Espaço Tainã Vasconcelos / Imagine all the people


"Você entra no supermercado. As paredes são brancas, as prateleiras são prata, e só. Não há nenhuma cor a mais. O que é líquido está em sacos transparentes, o que é sólido em papelão bruto. Você não precisa se dar ao trabalho de pesquisar preços: todos eles são iguais. O que é mesmo amostra grátis?
A televisão e o rádio deixaram de existir, o mundo é silêncio. De que adiantou a genialidade de nossos grandes inventores se não pudemos arcar com o custo de suas invenções? Pois é, trabalho perdido. Não havia de onde tirar dinheiro para bancar programas de música, de fofoca, as telenovelas, não havia dinheiro para absolutamente nada, entende? Então tudo acabou. E o mundo é silêncio. O jornal não existe mais, o que existe é uma ou outra manifestação de palavra escrita, mas nada com grandes tiragens, porque grandes tiragens exigiriam uma fonte de renda. E você e eu não temos essa fonte de renda, lembra?
As multinacionais ficaram com pouco trabalho a desempenhar. O que é que você faz? Já sabe? Então, resolvido! Qual é o preço que isso vale em todos os países do mundo? Então, pronto. Entrega o dinheiro e leva, em saco transparente ou papelão bruto. Qual é o nome do que você comprou? Não tem nome. Nada mais tem nome, porque não é necessário diferenciar uma coisa da outra. É tudo igual, a sociedade é um padrão. Se você juntar três códigos de barra, não acontece nada. Nem garanto que ainda existam códigos de barra. Pra quê?

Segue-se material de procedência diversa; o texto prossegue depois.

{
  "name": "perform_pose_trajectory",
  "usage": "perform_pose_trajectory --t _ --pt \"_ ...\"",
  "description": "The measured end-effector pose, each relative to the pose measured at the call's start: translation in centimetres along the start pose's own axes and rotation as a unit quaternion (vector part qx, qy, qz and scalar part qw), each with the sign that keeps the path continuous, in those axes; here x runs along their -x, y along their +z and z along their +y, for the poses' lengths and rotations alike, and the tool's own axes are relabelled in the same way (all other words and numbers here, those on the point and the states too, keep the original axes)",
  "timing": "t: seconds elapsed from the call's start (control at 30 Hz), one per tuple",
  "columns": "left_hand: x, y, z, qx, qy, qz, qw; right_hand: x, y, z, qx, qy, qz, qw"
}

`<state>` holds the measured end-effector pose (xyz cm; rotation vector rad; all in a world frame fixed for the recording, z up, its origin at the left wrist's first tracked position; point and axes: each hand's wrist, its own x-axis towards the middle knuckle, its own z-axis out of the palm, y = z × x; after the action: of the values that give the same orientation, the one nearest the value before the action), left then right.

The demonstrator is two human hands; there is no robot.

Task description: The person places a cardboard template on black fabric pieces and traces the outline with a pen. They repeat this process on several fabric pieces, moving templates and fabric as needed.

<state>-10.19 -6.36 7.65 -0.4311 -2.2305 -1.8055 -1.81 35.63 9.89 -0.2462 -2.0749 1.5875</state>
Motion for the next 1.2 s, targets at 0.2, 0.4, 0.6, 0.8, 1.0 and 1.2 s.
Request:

E, que pena! Os shows estão entrando em extinção. Você não fica sabendo quando e onde eles acontecem, você não fica sabendo quando alguém lança um CD. E quem é que vai pagar o show e o lançamento do cd? Mais uma vez, pois é. A música não existe mais. Pelo menos não unindo pessoas que estão em lados opostos de um mesmo globo. Ela volta a ser instrumento de memorização, como no princípio de todas as coisas.

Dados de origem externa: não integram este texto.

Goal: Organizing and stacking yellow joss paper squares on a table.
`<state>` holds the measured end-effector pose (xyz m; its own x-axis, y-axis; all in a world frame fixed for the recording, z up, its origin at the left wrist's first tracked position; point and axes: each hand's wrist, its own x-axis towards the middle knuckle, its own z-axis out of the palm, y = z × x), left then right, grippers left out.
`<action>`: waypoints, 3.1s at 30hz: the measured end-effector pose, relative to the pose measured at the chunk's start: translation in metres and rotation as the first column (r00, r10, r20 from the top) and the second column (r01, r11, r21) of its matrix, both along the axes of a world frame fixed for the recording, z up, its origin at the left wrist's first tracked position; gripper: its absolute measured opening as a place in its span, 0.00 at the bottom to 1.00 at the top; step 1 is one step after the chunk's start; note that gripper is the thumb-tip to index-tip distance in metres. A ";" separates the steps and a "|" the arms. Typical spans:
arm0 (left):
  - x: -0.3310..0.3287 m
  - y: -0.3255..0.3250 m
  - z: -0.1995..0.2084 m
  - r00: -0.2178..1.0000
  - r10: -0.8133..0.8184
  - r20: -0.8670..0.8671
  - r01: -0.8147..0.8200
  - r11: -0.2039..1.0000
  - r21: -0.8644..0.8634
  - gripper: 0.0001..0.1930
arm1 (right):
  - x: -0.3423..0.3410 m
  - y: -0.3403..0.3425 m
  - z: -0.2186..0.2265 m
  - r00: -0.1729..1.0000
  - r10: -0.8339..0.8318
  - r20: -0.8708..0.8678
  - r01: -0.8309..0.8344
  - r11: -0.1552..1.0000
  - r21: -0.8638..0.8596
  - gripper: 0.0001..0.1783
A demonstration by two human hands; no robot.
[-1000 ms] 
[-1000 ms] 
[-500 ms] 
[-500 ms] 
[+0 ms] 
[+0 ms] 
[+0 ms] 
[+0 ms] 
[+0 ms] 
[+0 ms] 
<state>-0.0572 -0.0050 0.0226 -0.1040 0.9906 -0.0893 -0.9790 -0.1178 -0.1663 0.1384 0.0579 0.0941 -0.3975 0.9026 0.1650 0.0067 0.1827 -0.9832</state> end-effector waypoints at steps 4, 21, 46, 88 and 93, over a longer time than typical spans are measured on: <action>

Eleição? Democracia? Você está ficando louco! Como é que alguém vai ficar sabendo como se vota, onde se vota, quem é candidato, o que o candidato quer fazer... como é? Você não vai ficar sabendo. Será que a gente vai voltar à ditadura ou ao nazismo? Nem ao nazismo será possível. Porque até para existir o nazismo, foi necessário existir a propaganda.

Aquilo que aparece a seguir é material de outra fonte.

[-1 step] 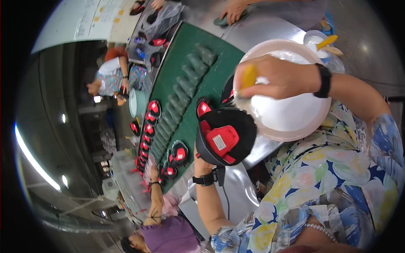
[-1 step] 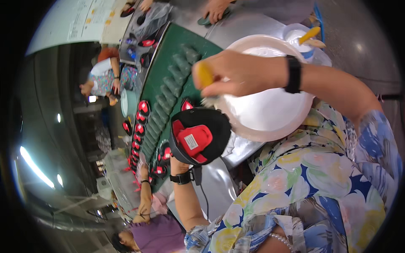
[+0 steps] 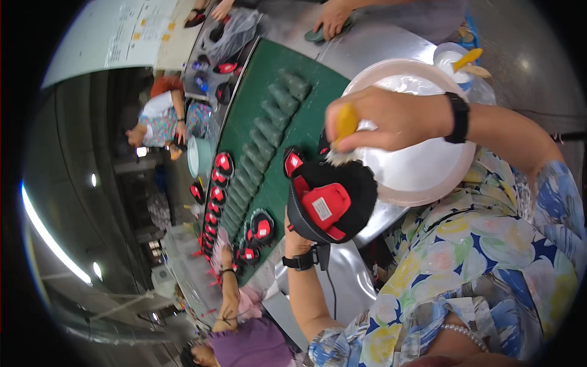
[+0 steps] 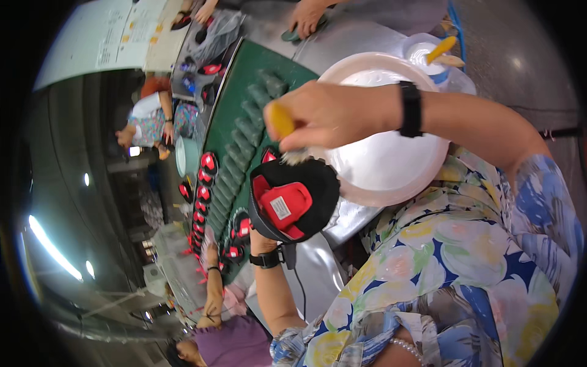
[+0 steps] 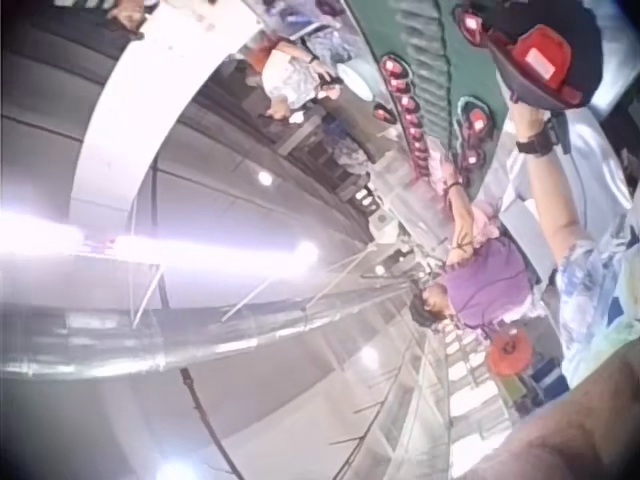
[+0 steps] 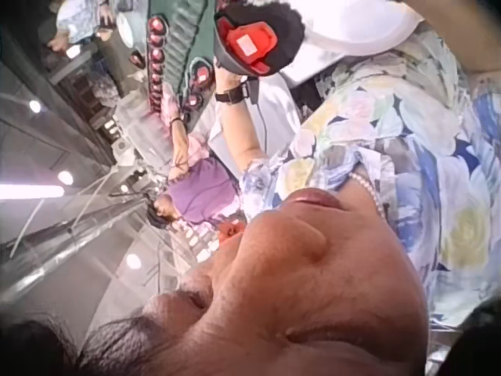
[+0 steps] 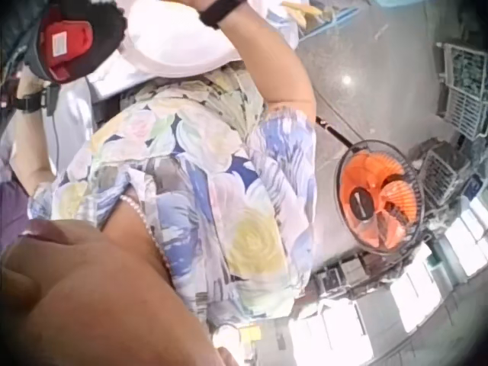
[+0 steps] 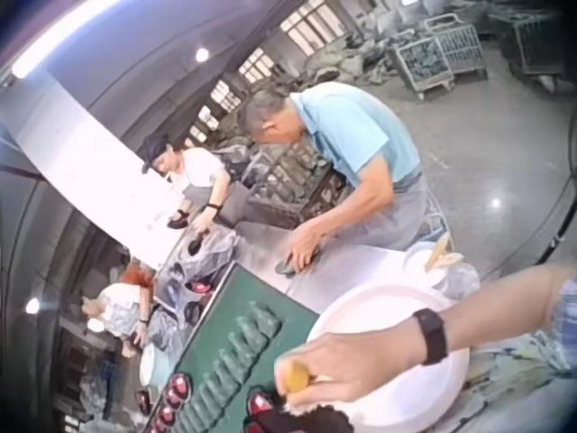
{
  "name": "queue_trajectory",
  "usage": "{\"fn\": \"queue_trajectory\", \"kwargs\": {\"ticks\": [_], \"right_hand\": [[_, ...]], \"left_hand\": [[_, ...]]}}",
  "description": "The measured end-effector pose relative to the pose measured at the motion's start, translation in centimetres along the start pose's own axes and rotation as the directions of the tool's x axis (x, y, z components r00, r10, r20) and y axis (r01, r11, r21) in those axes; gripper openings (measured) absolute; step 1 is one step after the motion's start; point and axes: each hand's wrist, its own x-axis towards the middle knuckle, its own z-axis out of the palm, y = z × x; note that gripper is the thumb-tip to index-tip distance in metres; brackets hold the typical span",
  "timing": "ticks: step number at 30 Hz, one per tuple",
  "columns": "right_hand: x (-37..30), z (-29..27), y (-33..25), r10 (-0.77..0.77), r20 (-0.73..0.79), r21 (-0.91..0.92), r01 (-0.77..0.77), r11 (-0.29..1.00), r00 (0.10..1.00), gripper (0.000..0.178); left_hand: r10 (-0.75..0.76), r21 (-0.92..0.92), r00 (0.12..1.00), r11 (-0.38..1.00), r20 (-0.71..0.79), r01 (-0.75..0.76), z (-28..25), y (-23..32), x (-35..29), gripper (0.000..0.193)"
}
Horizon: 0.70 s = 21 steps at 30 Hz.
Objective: Applying glue to the interior components of a shoe using a brush and a container of adhesive.
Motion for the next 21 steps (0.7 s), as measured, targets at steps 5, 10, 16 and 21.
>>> {"fn": "queue_trajectory", "kwargs": {"ticks": [5,10,16,21], "right_hand": [[-0.3,-1.5,-0.4,0.031,-0.016,-0.285,-0.034,0.958,0.999,0.026],[-1.7,-1.6,-1.5,0.335,-0.225,-0.295,-0.392,0.872,0.915,0.031],[-3.4,0.9,-1.0,0.549,-0.289,-0.007,-0.576,0.818,0.784,0.038],[-4.5,2.6,-0.4,0.645,-0.212,0.151,-0.628,0.764,0.734,0.039]], "left_hand": [[0.127,0.151,0.988,0.979,0.087,-0.139,2.4,-1.1,1.6,0.048],[0.491,0.476,0.863,0.735,0.118,-0.483,1.8,-4.1,1.0,0.05],[0.879,0.695,0.445,0.212,0.172,-0.687,4.6,-5.1,1.1,0.062],[0.873,0.624,0.487,0.359,0.039,-0.694,5.4,-4.5,1.8,0.058]]}}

Ôpa, eu disse propaganda? Mais uma vez, pois é. Publicitário não sabe escrever. Que diabos eu estou fazendo aqui então? Publicitário é vagabundo. Publicitário não faz falta. Não se estuda publicidade porque qualquer um é publicitário. Só salva uma vida quem é formado em medicina. Mas comercial, comercial qualquer um faz.
Será?
Onde fica o respeito por quem passa semanas em claro só para deixar o SEU supermercado colorido e com a SUA música preferida tocando de surpresa no meio da confusão? Onde é que fica a gratidão por alguém que te dá as condições necessárias para que você forme a SUA própria opinião sobre quem deve estar no poder? Se não existisse propaganda, de onde viria a verba para que os canais de comunicação sobrevivessem, e para que o SEU mundo não fosse silêncio em saco transparente ou papelão bruto?
Onde é que fica a gente?
Eu sou de propaganda porque eu gosto da cor, eu gosto da escolha, eu me atraio pelo barulho que o universo faz. Eu não quero memorizar nada, eu preciso saber do cara que fica do outro lado do globo. Eu não sou uma vagabunda e não saberia escrever isso aqui se não estudasse horas a fio o assunto.
Eu quero ser admirada, porque eu sou de Publicidade e Propaganda.""


Tainã Vasconcelos é uma legítima "escritora camelô" que, aos poucos, deixa de ser anônima para virar autônoma. Estudante de publicidade e Propaganda, estaria disposta a escrever até receita de bolo...se soubesse fazer um, é claro. Mas isso já é uma outra história.